> PROVIDED ENTRIES
□ □ □ □
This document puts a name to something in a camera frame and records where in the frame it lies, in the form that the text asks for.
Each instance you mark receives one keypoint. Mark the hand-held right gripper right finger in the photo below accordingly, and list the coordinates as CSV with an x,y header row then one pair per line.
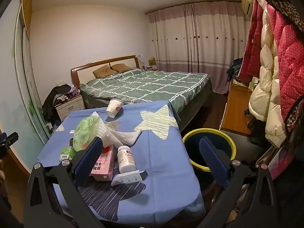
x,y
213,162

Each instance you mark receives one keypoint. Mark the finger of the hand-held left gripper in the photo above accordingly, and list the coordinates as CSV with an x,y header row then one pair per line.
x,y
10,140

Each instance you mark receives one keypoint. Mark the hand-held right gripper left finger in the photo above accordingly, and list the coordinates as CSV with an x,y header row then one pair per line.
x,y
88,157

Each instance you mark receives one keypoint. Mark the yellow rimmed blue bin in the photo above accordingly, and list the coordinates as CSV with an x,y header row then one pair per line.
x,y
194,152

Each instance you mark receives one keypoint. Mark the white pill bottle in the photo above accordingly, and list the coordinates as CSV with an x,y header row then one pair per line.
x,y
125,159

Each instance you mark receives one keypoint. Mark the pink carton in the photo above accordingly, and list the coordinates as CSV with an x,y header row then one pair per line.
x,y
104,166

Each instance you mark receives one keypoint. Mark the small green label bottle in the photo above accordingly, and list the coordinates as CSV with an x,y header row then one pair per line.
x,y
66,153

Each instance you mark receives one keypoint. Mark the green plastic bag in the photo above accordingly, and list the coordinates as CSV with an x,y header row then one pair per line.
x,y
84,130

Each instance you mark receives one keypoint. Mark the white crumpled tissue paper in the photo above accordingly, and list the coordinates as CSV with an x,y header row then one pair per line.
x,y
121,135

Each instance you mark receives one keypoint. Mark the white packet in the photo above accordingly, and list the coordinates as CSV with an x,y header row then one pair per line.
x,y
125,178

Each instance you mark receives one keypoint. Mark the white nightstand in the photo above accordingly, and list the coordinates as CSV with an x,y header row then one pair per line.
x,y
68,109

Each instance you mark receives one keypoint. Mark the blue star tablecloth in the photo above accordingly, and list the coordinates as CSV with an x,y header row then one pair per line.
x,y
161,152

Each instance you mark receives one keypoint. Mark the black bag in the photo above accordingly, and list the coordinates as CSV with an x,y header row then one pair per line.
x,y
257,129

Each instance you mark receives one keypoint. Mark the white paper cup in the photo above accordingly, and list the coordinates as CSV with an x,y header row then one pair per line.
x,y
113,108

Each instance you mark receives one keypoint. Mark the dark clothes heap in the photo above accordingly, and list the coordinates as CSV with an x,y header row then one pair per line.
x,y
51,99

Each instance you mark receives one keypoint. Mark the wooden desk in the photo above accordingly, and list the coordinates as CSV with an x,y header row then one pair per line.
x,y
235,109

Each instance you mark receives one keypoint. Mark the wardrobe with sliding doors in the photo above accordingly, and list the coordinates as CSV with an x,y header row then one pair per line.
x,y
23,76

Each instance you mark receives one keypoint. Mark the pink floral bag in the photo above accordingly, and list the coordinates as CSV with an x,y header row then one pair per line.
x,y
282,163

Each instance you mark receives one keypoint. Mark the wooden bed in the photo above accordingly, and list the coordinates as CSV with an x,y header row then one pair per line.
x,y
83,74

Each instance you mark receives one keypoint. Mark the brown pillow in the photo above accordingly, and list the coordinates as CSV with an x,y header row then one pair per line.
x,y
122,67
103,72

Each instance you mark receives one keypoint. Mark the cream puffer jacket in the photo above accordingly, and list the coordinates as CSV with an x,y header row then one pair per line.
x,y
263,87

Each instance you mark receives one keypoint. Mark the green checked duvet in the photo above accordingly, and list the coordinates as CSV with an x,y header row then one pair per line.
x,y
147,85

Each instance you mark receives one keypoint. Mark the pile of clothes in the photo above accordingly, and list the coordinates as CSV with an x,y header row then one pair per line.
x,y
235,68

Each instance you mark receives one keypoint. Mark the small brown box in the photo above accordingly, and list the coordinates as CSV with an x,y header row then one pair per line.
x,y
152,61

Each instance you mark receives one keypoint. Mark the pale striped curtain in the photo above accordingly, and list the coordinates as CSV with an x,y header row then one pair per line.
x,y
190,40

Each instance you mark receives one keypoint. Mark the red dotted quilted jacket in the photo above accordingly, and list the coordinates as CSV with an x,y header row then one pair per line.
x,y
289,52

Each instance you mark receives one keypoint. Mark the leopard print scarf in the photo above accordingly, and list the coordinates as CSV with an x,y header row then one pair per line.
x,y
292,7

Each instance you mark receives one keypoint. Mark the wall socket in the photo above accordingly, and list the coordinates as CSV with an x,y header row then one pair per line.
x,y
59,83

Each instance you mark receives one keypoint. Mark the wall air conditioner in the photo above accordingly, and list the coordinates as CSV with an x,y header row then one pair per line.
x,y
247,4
□ □ □ □
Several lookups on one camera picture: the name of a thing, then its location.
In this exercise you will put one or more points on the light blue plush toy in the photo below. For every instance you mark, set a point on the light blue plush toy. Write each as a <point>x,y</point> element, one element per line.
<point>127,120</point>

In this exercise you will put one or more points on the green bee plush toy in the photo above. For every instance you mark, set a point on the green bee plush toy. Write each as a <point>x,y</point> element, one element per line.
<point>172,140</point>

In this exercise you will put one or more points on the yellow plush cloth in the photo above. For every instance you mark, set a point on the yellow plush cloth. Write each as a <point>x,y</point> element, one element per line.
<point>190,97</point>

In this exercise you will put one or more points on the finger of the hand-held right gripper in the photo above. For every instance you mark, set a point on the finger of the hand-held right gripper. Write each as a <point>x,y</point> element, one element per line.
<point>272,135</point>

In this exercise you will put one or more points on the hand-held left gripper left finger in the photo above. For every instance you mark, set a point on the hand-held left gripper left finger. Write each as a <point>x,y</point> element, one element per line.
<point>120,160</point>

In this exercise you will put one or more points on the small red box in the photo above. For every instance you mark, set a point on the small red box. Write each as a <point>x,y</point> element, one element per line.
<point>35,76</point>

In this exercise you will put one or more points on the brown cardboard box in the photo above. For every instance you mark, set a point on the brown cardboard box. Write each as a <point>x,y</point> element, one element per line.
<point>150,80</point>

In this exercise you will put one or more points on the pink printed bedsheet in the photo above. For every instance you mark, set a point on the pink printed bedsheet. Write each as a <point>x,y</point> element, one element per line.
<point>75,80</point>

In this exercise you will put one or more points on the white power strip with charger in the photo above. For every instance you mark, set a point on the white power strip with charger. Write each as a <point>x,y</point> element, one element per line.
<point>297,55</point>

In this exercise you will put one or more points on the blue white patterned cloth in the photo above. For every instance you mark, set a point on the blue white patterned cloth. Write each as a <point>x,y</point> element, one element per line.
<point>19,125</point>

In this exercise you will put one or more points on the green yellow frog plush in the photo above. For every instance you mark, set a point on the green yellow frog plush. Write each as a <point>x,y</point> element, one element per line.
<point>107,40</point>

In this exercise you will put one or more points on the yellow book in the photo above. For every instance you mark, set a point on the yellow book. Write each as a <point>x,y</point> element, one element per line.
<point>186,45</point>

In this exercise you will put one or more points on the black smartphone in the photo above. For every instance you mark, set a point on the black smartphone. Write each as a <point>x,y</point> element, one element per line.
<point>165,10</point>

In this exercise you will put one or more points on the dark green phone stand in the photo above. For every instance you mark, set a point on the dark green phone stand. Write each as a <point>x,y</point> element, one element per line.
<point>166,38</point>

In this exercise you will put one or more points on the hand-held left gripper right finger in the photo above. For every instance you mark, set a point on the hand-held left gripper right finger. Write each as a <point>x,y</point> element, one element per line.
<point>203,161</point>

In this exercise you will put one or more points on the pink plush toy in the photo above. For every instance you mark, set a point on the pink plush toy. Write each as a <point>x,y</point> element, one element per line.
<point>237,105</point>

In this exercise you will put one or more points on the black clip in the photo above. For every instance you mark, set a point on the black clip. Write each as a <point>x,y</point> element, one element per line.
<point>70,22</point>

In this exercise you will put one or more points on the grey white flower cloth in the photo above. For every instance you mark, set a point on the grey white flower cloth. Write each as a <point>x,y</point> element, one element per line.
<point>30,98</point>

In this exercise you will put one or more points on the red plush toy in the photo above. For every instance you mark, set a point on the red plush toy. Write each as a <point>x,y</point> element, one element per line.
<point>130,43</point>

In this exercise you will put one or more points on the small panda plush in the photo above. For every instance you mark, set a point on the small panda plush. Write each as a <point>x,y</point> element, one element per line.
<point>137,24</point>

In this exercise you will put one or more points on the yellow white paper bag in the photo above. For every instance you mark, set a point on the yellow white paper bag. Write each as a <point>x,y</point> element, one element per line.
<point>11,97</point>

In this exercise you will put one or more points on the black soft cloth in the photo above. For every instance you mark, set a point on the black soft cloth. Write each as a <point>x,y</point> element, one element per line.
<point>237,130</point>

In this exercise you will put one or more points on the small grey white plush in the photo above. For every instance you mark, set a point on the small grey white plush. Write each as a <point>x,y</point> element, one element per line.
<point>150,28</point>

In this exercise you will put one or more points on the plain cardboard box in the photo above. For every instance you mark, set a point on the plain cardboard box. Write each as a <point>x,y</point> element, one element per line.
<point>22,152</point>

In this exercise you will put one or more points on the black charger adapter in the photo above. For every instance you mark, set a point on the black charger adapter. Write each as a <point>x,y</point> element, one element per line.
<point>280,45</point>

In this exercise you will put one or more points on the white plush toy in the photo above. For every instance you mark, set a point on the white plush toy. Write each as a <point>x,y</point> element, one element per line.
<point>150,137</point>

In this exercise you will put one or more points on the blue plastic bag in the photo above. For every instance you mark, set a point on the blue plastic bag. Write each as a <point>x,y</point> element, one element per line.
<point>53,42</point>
□ □ □ □
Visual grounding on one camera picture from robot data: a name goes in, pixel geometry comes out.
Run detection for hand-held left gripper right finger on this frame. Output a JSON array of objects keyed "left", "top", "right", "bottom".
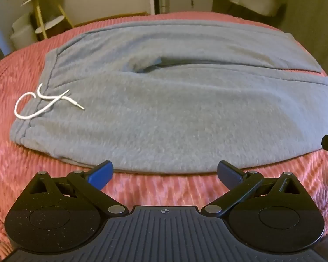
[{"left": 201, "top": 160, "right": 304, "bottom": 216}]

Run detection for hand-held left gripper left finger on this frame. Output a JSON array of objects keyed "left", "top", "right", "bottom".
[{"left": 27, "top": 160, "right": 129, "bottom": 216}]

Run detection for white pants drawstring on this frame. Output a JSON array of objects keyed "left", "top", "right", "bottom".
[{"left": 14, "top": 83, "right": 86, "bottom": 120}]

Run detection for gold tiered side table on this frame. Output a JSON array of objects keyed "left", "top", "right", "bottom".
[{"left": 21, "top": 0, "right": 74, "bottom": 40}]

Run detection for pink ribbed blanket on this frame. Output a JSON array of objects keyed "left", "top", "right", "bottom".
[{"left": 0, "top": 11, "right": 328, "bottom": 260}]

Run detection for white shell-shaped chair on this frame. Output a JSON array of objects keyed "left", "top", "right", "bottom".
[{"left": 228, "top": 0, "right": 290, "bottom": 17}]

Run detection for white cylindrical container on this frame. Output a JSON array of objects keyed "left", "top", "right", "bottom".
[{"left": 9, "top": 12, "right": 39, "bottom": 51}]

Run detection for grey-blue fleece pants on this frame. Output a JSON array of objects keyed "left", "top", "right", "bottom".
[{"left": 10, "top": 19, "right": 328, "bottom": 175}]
□ □ □ □
> TASK DESCRIPTION
"camera" is the string to look for; please copy every line of the records above where it appears.

> RESULT OF THE TASK
This document puts a name to something in a camera frame and records where in the frame it lies, in the form that the text asks for.
Several lookups on one camera picture: the name of a thing, then its location.
Visual grounding on one camera picture from robot data: a name goes in, pixel geometry comes out.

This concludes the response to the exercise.